My recent turmoil of not being able to get my Valley Fever medication - Itraconazole, it controls the spores in my lungs, keeps them from taking over - felt just like China Town.  In a moment you'll see why. But first let me preface it by saying three months ago I found out my meds were not going to cost $100 a month any more but over $400. $424 to be exact. Humana, the health coverage, couldn't/wouldn't help.

I went into hyper-drive to find a solution, calling internet help sites but none of them covered my weird medication. Would something else work? No, I patiently explained. We've been through that. The cheap meds give me excruciating joint pain.
Finally, I contacted the pharmaceutical and my Madera primary care doctor. Both my PCP and I made application to Johnson & Johnson to their Patient Assistance Program. I made application, too, because I didn't trust my doctor to make the application in a timely manner. I only knew her for a couple months and I wasn't sure if she had True Grit.
Two days before I was going to run out I got word from J&J that they denied my application.

I then went on GoFundMe to get by with a little help from my friends (I was desperate) and sure enough my friends were my friends and I was able to get a month's supply. Whew. Now I had 30 days to keep working on it. I then saw Dr. Thompson, my Valley Fever doctor,  who has been with me since 2012. I told him what was going on and he said we'll get the UC Davis Infectious Disease Pharmacy working on it. Now we were getting somewhere.
The very next day I got a call from my Primary Care doctor saying that J&J had called them and had approved assistance after all and that they would be sending a retail card*. This was two weeks after I would have run out had my friends not helped out.

A week later I got a letter from Humana saying they would help, too. Actually, it was a letter (and I was copied) to my Valley Fever doctor Dr. Thompson.

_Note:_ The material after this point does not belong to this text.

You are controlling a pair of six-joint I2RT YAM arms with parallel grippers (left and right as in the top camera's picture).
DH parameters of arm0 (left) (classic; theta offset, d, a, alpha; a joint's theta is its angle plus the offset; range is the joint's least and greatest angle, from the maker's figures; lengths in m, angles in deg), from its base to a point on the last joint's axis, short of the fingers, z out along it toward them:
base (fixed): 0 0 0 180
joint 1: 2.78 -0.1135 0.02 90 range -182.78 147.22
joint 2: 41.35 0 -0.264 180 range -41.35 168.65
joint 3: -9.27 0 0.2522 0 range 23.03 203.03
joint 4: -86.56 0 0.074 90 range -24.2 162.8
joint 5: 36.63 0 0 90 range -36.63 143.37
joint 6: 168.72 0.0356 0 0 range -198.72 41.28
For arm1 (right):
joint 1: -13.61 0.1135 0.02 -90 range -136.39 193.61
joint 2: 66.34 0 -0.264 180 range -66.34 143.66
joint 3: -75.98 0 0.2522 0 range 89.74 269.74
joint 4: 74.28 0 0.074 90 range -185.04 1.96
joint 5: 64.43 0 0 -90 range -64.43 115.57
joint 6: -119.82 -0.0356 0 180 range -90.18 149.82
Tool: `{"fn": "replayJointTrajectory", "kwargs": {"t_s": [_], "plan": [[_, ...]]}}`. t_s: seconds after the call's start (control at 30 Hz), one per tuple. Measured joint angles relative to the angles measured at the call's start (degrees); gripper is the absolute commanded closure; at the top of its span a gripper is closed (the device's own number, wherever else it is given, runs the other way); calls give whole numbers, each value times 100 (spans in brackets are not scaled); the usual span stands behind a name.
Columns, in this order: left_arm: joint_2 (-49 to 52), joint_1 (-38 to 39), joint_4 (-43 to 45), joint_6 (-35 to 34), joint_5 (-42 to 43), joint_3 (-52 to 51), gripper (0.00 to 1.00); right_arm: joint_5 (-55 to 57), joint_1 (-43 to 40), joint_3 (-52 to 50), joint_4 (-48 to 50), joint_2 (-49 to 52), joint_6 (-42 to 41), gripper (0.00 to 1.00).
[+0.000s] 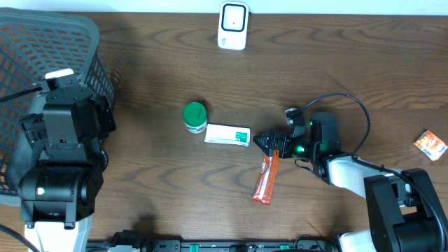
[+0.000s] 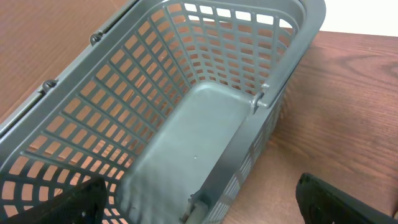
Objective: Scan the item barcode
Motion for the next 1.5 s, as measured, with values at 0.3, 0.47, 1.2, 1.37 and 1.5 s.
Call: {"fn": "replayJointTrajectory", "kwargs": {"t_s": [0.3,0.47,1.2,1.37,1.5], "plan": [[0,0,-2,0,0,0,4,-107,0,68,-267,2,37,4],[0,0,0,0,0,0,4,-98,0,55,-232,2,-87,8],[0,0,0,2,0,0,4,-2131,39,-769,-1060,518,-691,99],[0,0,2,0,0,0,4,-2011,111,-813,-938,437,-649,99],[0,0,0,2,0,0,4,-2026,114,-844,-852,437,-649,99]]}}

I don't understand how this "system" works.
I think I could call this blog The Squeaky Wheel Gets the Grease but She's My Daughter is what it feels like.
* a retail card means I get my medication free for a year! Yippee!

Sunday, August 14, 2016

Dust If You Must

We got back yesterday from the Memorial for my friend Georgia who found out she had a terminal brain tumor 3 years ago. It was a fine memorial and I walked away thinking what would Georgia say if she had been here to contribute? Many people had recollections of her and they were all wonderful. They said things like she was brave until the end but I had a different experience of her. She was human until the end. She was not brave. She was confused. She was angry. She was extremely sad. And she was also sometimes brave. It's ok to eulogize her as being brave until the end. I don't have a problem with that. Much. It's a bummer to pass but as Mark Twain said someone has to do it.

So I think I will videotape a short speech before I pass and have those guys play it at my memorial. I want to make a contribution, too. Don't worry. I'll try to be nice.

Life goes on as they say.

I'm going to visit my sister in Colorado. I'm really looking forward to it for a number of reasons. My sister turned out to be a really cool person who I get along with really well. Oh boy. It could have been different but it's not and for that I feel grateful. It's really nice to get along with someone who understands you and your family dynamic. It's really nice to have someone like that who you can talk to about anything and they won't judge you. Yes, I'm really looking forward to being with her. Lucky me.
She also gives me free laser treatments because she's a part time aesthetician. The treatments are a drop in the bucket of wrinkles and brown spots but I'll take whatever I can get. Also the weather is so much better out there. It's in the tolerable high 80s instead of the intolerable low 100s. She likes to do things I like to do. We're going to the best second hand store on the planet. I'm going to tell you what it is and I'm not afraid that you will get all the good stuff. There's plenty there. So here it is. It's Mile High Thrift in Denver. I don't even much look for clothes anywhere else. I see something retail and then I think, no, wait until you get to Mile High.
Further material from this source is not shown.